## Provided data
☆ ☆ ☆ ☆

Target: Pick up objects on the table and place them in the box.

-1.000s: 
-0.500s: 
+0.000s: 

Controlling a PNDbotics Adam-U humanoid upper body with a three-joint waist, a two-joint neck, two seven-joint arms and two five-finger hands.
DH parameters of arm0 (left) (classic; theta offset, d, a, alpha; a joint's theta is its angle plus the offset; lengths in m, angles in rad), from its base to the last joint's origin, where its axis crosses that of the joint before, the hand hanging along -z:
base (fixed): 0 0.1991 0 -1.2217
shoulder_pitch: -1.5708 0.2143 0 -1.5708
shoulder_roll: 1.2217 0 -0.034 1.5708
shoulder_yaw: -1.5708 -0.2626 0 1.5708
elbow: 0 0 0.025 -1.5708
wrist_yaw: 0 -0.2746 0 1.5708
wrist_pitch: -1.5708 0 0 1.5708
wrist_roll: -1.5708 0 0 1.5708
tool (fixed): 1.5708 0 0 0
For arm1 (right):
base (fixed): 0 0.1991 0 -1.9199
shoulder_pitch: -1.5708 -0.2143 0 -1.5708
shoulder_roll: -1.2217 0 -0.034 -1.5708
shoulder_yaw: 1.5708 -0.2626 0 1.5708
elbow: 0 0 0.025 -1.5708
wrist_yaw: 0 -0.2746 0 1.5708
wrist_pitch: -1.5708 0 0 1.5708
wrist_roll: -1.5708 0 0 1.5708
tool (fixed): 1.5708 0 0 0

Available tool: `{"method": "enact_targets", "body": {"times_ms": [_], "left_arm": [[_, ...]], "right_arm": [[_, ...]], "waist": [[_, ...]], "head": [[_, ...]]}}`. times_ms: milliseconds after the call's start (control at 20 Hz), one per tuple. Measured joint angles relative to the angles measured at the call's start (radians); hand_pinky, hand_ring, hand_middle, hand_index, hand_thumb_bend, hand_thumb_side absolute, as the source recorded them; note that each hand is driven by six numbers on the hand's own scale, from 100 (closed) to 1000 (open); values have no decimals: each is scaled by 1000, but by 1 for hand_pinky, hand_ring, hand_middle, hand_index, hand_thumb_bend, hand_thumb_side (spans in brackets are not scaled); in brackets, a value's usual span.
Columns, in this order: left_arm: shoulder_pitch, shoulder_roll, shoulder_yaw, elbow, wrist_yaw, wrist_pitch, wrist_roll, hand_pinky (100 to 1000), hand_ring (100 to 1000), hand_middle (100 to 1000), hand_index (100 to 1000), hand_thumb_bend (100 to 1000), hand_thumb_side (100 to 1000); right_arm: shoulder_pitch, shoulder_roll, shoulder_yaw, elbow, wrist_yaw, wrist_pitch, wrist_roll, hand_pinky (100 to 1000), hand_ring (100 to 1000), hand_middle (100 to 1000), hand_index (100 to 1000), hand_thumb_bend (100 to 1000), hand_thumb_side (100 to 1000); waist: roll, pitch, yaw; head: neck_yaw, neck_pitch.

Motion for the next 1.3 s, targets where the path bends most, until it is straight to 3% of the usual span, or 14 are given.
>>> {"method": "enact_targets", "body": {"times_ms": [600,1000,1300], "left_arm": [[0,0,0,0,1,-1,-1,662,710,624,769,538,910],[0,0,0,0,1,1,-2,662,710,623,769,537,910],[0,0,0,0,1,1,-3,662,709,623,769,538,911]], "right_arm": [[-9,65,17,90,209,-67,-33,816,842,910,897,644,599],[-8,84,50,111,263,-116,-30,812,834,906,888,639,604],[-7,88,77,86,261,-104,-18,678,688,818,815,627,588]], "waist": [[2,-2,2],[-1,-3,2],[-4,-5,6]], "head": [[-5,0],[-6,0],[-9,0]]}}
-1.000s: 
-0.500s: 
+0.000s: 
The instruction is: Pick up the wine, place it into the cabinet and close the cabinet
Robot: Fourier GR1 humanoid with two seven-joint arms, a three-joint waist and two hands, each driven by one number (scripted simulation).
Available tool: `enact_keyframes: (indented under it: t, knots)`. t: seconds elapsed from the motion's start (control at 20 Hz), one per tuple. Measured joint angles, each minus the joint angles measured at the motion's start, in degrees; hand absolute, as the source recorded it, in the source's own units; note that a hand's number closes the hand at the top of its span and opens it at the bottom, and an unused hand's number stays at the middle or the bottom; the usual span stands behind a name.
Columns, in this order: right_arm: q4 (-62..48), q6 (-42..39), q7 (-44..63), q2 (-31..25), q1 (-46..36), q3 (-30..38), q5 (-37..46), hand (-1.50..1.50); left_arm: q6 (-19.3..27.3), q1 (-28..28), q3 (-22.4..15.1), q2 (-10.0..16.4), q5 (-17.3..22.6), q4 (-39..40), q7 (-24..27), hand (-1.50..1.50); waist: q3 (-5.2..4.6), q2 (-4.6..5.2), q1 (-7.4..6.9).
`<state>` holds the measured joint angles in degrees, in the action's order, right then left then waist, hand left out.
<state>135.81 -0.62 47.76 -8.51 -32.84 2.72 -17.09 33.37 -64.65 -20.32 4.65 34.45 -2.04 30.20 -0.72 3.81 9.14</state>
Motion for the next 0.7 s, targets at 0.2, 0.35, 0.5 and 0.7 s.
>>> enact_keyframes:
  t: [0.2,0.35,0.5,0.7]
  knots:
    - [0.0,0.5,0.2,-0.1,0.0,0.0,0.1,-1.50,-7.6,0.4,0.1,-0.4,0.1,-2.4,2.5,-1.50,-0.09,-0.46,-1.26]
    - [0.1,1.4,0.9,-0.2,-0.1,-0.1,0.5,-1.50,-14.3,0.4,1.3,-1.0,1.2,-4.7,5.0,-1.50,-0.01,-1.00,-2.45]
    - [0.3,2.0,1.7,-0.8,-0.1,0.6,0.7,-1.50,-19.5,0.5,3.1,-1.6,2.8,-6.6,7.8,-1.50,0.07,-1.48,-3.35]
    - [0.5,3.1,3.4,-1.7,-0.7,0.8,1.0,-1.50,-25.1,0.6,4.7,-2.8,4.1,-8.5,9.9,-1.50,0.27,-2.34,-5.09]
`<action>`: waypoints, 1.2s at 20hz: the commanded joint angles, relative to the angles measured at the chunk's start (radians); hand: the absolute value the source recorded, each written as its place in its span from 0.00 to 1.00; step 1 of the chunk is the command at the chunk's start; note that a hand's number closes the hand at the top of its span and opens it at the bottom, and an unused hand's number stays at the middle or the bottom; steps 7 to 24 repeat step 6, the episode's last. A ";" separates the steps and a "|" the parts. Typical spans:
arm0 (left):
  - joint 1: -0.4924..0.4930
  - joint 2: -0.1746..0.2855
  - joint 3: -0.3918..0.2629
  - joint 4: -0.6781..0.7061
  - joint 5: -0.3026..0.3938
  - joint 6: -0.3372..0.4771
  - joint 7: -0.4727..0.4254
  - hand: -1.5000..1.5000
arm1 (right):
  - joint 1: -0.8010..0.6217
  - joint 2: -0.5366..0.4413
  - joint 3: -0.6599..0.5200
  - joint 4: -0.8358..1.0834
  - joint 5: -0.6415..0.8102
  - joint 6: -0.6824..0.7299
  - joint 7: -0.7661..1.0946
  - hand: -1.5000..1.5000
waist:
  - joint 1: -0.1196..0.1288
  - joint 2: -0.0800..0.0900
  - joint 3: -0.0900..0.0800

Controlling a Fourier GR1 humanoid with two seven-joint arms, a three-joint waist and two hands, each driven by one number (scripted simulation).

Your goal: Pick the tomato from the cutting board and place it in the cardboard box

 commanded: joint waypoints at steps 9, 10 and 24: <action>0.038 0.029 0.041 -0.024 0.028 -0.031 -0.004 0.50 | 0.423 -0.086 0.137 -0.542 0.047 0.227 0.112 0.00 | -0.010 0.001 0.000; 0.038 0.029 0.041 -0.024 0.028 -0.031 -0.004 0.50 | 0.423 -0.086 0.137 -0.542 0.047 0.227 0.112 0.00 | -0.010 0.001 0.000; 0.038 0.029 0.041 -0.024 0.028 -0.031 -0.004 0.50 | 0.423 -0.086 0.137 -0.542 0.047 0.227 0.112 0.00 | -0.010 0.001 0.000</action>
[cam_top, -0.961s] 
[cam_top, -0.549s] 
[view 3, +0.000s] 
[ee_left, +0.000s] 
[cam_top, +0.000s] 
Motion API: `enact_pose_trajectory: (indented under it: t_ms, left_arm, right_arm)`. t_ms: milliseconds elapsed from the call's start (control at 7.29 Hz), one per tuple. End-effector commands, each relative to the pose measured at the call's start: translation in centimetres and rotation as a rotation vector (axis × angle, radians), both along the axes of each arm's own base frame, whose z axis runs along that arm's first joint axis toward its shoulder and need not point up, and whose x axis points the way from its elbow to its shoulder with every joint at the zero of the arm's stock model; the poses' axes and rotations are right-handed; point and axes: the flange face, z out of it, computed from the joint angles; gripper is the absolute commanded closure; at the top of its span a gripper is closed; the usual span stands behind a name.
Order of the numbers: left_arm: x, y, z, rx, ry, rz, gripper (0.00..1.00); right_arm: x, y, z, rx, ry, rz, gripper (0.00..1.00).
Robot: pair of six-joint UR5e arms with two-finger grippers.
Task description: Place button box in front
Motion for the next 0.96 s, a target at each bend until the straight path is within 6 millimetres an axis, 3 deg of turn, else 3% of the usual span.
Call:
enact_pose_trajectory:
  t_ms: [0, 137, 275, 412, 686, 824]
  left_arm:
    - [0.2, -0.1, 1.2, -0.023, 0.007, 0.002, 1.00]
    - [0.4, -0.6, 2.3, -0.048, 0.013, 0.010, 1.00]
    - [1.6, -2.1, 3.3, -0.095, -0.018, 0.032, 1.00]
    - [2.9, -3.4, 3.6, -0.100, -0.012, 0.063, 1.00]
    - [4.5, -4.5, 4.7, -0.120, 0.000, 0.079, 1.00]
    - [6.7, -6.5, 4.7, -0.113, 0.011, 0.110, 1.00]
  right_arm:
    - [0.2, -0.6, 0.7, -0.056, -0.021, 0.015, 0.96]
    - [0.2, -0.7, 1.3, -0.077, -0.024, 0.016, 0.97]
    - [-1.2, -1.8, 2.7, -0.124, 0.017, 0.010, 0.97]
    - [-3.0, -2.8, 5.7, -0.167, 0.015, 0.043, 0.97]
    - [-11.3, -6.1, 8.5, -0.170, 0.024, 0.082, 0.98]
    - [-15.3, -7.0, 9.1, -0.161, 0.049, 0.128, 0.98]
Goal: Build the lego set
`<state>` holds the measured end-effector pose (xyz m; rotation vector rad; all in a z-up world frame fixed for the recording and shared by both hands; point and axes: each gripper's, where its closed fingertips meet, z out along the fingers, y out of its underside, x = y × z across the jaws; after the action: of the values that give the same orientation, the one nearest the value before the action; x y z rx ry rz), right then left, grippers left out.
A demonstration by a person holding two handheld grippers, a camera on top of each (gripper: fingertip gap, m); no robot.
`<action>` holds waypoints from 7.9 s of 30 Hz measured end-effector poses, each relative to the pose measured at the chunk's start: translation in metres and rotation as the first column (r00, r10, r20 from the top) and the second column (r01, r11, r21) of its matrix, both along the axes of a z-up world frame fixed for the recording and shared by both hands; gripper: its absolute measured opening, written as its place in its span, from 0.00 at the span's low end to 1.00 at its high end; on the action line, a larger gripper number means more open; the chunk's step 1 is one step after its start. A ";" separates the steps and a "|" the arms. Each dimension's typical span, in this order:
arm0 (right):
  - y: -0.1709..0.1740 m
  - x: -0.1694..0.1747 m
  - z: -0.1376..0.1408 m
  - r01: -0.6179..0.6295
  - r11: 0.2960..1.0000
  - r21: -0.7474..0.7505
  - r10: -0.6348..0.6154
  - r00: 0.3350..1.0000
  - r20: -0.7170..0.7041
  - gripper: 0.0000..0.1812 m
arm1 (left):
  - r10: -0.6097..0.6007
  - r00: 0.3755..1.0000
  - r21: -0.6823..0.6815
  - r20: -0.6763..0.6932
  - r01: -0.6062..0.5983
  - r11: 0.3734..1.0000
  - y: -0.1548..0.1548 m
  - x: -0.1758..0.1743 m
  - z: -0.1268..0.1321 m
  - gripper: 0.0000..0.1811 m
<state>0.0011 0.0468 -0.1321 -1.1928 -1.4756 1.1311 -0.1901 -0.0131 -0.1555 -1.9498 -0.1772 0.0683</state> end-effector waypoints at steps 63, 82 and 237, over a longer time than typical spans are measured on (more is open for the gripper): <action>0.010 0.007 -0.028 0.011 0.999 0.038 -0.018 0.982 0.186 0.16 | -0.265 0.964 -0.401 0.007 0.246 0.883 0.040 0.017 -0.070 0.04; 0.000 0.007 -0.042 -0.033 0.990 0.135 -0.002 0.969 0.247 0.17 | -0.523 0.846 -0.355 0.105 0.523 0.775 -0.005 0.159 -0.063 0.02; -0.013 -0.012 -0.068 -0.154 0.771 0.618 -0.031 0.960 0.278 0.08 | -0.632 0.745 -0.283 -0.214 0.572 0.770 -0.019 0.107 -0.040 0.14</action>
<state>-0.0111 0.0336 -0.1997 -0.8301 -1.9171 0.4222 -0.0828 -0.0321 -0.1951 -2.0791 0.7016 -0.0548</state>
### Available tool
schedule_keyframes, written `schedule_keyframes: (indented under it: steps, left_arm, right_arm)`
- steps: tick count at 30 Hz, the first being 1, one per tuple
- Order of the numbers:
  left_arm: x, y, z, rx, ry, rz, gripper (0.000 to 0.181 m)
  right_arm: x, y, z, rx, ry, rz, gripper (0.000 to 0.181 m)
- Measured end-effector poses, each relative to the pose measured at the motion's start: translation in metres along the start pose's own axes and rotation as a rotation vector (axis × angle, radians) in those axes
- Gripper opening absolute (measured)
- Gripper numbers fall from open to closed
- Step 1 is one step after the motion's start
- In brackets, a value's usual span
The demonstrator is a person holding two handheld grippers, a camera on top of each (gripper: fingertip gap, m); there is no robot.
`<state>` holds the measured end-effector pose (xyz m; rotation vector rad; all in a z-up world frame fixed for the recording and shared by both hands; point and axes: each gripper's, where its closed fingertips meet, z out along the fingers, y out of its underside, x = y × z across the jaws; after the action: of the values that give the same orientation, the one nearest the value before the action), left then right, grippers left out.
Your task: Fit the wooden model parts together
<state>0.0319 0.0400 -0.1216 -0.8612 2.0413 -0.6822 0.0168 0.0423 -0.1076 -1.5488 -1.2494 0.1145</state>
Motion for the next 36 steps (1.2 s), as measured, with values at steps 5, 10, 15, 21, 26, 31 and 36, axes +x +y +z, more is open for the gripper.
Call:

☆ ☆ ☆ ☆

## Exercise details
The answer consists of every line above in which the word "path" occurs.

## Task solution
Motion for the next 1.3 s, targets where the path bends most, until it is straight to 3% of the usual span, or 14 are given.
Motion for the next 0.96 s, a target at each bend until the straight path is within 6 millimetres an axis, 3 deg of turn, else 3% of the usual span.

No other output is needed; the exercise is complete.